It's as simple as this. We all have neighbors. If you go knock on your neighbor's door and let him know or her know that "I'm here to help you fix your house, and we're going to start with what color we should paint it, for instance," you're hard-pressed to ever convince someone that you know better about their stuff than they do. And it's not to say it can't be done. It's to say that it's a pretty rare skill set, even now in our military, composed of volunteers with incredible resumes and incredible educational backgrounds and mind.  The people we talk about it in this book, I think if nothing else, we have to say these are enormously impressive people. They are skilled in ways that very few people broadly-speaking are, but even then, finding people who can walk into somebody else's village and convince those people to allow them to have a kind of implicit and tacit leadership of the safety and security of that village over the leaders of the village, that's asking a lot. And again, it's not that people can't, it's just that very few people have both the martial and the diplomatic and the cultural skills to be able to do that.

You look at Vietnam, and in another sense the Strategic Hamlet, the linguistic background of our people was extremely poorly suited to Southeast Asia, since nearly all Americans in those times were monolingual. Nobody even bothered to learn languages, to speak of.
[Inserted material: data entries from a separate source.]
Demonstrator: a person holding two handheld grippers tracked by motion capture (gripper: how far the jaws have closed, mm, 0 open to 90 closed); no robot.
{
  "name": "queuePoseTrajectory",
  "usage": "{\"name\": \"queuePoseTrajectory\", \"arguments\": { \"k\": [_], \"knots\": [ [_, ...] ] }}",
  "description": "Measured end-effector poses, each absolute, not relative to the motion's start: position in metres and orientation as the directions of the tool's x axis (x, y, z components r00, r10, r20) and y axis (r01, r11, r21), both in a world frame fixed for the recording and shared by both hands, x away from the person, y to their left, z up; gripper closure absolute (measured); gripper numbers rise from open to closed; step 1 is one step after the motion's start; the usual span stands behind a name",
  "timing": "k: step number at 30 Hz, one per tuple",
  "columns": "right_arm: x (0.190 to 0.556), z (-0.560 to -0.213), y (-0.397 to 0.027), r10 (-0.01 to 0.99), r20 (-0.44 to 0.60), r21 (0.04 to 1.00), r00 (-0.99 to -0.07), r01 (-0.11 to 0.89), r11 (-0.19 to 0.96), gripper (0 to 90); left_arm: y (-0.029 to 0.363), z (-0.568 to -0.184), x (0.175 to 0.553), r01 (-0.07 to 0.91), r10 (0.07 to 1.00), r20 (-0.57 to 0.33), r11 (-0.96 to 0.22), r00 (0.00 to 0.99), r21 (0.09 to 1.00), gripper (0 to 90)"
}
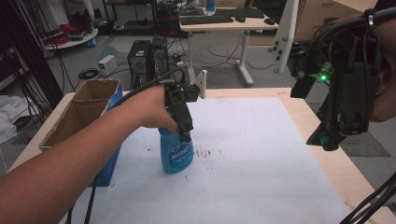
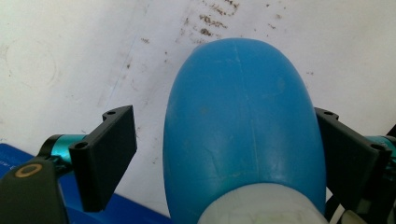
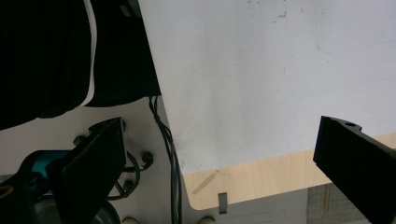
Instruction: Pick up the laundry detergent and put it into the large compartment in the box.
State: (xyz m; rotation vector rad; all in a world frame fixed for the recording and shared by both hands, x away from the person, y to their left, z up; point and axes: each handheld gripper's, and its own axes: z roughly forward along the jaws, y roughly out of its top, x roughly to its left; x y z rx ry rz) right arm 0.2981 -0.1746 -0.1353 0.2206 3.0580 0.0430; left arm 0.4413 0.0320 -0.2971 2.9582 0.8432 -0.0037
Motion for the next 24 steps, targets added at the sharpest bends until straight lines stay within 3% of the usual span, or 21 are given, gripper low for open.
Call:
{"name": "queuePoseTrajectory", "arguments": {
  "k": [24],
  "knots": [
    [0.2972,-0.1366,-0.1761,0.143,-0.076,0.037,-0.987,0.14,0.989,1.7,0.0268,-0.2992,0.4398,0.509,0.508,-0.02,-0.859,0.861,0.051,27.5]
  ]
}}
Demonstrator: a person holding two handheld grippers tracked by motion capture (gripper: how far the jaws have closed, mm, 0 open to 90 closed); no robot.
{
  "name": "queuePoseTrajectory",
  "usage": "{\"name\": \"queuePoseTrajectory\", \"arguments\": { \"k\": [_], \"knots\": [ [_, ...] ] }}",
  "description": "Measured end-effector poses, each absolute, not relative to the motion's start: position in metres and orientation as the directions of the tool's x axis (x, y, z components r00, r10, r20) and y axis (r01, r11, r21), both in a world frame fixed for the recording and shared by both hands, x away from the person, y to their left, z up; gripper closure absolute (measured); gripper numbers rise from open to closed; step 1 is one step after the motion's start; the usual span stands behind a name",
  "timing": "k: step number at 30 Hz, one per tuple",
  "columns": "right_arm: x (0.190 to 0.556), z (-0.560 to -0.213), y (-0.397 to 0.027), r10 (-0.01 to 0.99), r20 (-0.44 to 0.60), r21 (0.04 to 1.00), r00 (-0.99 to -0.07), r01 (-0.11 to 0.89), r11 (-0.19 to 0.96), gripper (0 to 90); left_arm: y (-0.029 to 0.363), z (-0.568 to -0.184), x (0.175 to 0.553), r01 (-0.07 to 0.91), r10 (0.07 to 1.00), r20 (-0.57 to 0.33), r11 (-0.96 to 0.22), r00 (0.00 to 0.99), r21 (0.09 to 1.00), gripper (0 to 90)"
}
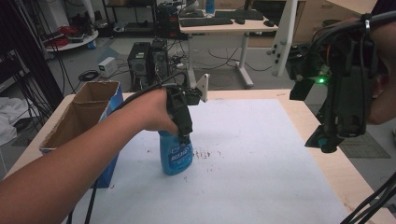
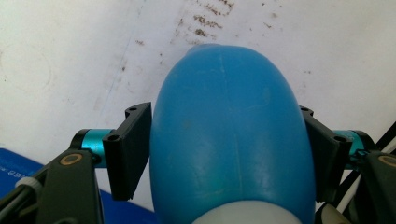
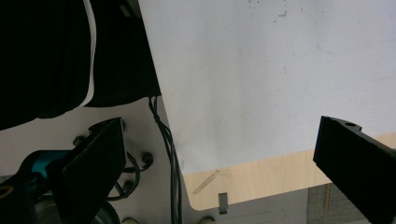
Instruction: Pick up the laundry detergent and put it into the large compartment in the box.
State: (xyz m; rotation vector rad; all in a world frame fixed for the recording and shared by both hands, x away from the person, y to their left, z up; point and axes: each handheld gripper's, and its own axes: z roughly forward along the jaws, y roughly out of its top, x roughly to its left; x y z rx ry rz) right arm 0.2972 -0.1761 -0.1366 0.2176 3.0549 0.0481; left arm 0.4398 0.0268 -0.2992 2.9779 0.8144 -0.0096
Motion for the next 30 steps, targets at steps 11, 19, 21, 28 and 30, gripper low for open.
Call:
{"name": "queuePoseTrajectory", "arguments": {
  "k": [11,19,21,28,30],
  "knots": [
    [0.2971,-0.1373,-0.1756,0.142,-0.075,0.035,-0.987,0.14,0.99,1.7,0.0254,-0.3007,0.439,0.506,0.505,-0.014,-0.862,0.863,0.039,33.0],
    [0.2968,-0.1373,-0.1756,0.143,-0.072,0.033,-0.987,0.141,0.989,1.7,0.025,-0.3013,0.4389,0.51,0.51,-0.015,-0.859,0.86,0.038,37.9],
    [0.2966,-0.137,-0.1754,0.144,-0.072,0.032,-0.987,0.142,0.989,1.7,0.025,-0.3014,0.4391,0.511,0.511,-0.015,-0.859,0.86,0.037,38.3],
    [0.2965,-0.137,-0.1738,0.143,-0.071,0.028,-0.987,0.141,0.99,1.7,0.0278,-0.2998,0.4396,0.51,0.51,-0.021,-0.86,0.86,0.03,38.6],
    [0.296,-0.1364,-0.173,0.14,-0.073,0.029,-0.987,0.138,0.99,1.7,0.0337,-0.2945,0.4393,0.519,0.517,-0.041,-0.854,0.855,0.035,38.6]
  ]
}}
It's better now, and we saw some improvement now, but the bottom line remains that we are not a people who intensely and seriously study other cultures in the world. We tend to be fairly introspective in our intellectual exercises. The Strategic Hamlet is a good symbolic effort in that we could never have enough of it to make it work. We could maybe find a few thousand people who could achieve that level of competence, and all of the different skill sets necessary, and avoid alienating important members of the community, etcetera, etcetera, etcetera. That's still true. It's extremely hard, because we sent amazing people to Iraq and Afghanistan and they still struggled with it because it's hard to do, and it's not necessarily truly your military members' skill set. We certainly haven't trained them from the go to do these things. So if you use the hammer and a nail analogy, we sent hammers, but we send a box of screws along with it.


Sankey: Well, and it's entirely inappropriate, but I know that I'm going to find myself in a seminar and I'm going to use the Homeowners Association theory of counter-insurgency. "Bob we're here to tell you that you can paint your house one of these two exciting colors."

Felker: Well, when you think about it, Margaret, I'm not sure in retrospect, how valuable the current coin manual is, so why not throw out another manual? The Homeowners Association Guide to Counter-Insurgency Operations. I'd like that.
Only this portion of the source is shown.